EDIT: iptables output when UFW is enabled and my rules are also added (copied from the original installation) is here: https://pastebin.com/rp5QWLCh

Doug Smythies avatar
gn flag
ufw is just a front end for iptables. edit your question with the output from `sudo iptables -xvnL`. While ufw generated iptables rule sets are difficult to follow, perhaps it will help.
hk flag
@DougSmythies I have added link to pastebin where iptables output is pasted.
Doug Smythies avatar
gn flag
You mention "So I disabled UFW in /etc/ufw/ufw.conf (directly on NFS server)" Do I understand correctly that the iptables rule set you listed runs on the server and not on the diskless client? If yes, then I agree it will not work. If no, it runs on the diskless client, then I do not know why it is not working, looks O.K. to me.
hk flag
The quoted text means that I powered off diskless client and then edited option `enabled = yes` to `enabled = no` in client's file `ufw.conf` directly from NFS server (NOT the file which is for NFS server itself, because the server does not have ufw at all, but I believe the server's firewall is correctly configured as everything works otherwise) ...
Doug Smythies avatar
gn flag
While I agree that it shouldn't make a difference, could you please post the `sudo iptables -xvnL` listing with `ufw allow from 192.168.0.5 # NFS server` added.
Doug Smythies avatar
gn flag
Try a higher log level, maybe `LOGLEVEL=high` in `/etc/ufw/ufw.conf` and post its contents.
hk flag
Output from iptables with that specific rule: https://pastebin.com/dEVPKZDF I also changed `LOGLEVEL` (before diskless client boot), but after I tried to enable ufw on diskless client only `bpfilter` logs were added (two lines as in the post above) in `dmesg`. As expected system hanged then.
Doug Smythies avatar
gn flag
We don't want to go to log level "full", because it would flood your system. I have been trying to figure out why the "bpfilter_umh" module is loading in the first place. It doesn't on my system. I haven't figured out what to do to have it not load, even if just for a test. I can think of two tests to attempt to gain more insight: First, use UFW but allow everything, i.e. UFW is enabled but basically a no-op; Second , try a simple iptables script, to see if it works and if the "bpfilter_umh" module is still loaded.
Doug Smythies avatar
gn flag
describe your client computer hardware. Processor make and model, NIC etc.
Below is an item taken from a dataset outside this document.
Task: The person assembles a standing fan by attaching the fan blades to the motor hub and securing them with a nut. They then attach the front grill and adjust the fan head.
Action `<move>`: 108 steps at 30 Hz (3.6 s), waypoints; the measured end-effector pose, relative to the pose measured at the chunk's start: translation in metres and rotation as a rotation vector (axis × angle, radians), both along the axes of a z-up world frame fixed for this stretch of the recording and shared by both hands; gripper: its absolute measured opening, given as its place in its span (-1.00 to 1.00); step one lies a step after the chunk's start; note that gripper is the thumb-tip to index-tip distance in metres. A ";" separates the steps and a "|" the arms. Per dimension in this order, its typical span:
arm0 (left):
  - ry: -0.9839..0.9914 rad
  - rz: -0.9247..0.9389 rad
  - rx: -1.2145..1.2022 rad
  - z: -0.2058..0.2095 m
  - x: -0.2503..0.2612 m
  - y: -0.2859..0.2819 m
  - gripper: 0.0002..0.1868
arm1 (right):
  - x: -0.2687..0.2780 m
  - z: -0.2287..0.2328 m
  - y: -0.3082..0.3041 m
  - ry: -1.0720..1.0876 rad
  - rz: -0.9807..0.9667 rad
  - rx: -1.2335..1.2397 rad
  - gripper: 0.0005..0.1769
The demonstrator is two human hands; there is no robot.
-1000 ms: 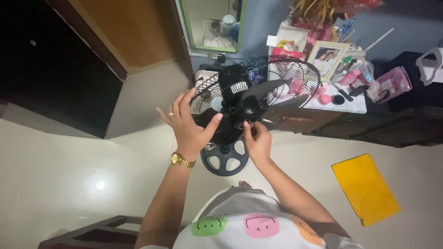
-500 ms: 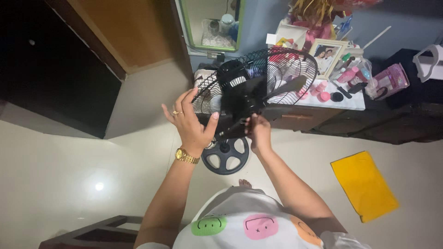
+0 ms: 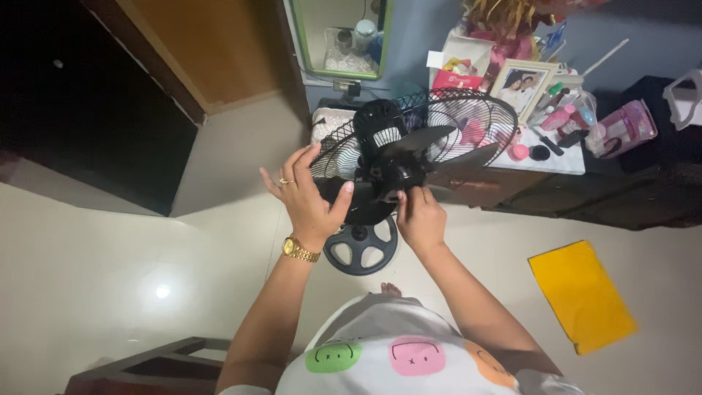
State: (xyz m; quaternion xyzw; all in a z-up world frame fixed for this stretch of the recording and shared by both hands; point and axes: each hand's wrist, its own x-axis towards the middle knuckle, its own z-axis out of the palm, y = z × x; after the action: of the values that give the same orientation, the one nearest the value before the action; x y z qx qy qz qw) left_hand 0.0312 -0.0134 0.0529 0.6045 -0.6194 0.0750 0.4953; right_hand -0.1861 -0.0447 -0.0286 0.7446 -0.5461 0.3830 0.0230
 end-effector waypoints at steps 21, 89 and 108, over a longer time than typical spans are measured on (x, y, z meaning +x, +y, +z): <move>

I had a problem earlier this year, where my hardware was too new for the 5.4 series kernels. Depending on your hardware, and as a test, try a newer kernel, say [mainline ppa 5.15-rc3](https://kernel.ubuntu.com/~kernel-ppa/mainline/v5.15-rc3/) (it seems there was a compile problem with 5.15-rc4).
Doug Smythies avatar
gn flag
On multiple computers, I have tried basic ufw and iptables rule sets and the bpfilter_umh module is never loaded.
Carles Mateo avatar
cn flag
Can you check/share: **ufw status numbered**
hk flag
@DougSmythies it is not problem with specific hardware - it can be KVM or custom built machine on Intel 775 socket or HP DC7800 SFF (this is what I tested with so far and I don't believe it could be a hardware related problem). I will try with different kernel anyway and let you know. Originally I used Ubuntu minimal cloud img in VM and then converted it to generic kernel and removed cloud-init/netplan related stuff - it could also be that this affected system somehow.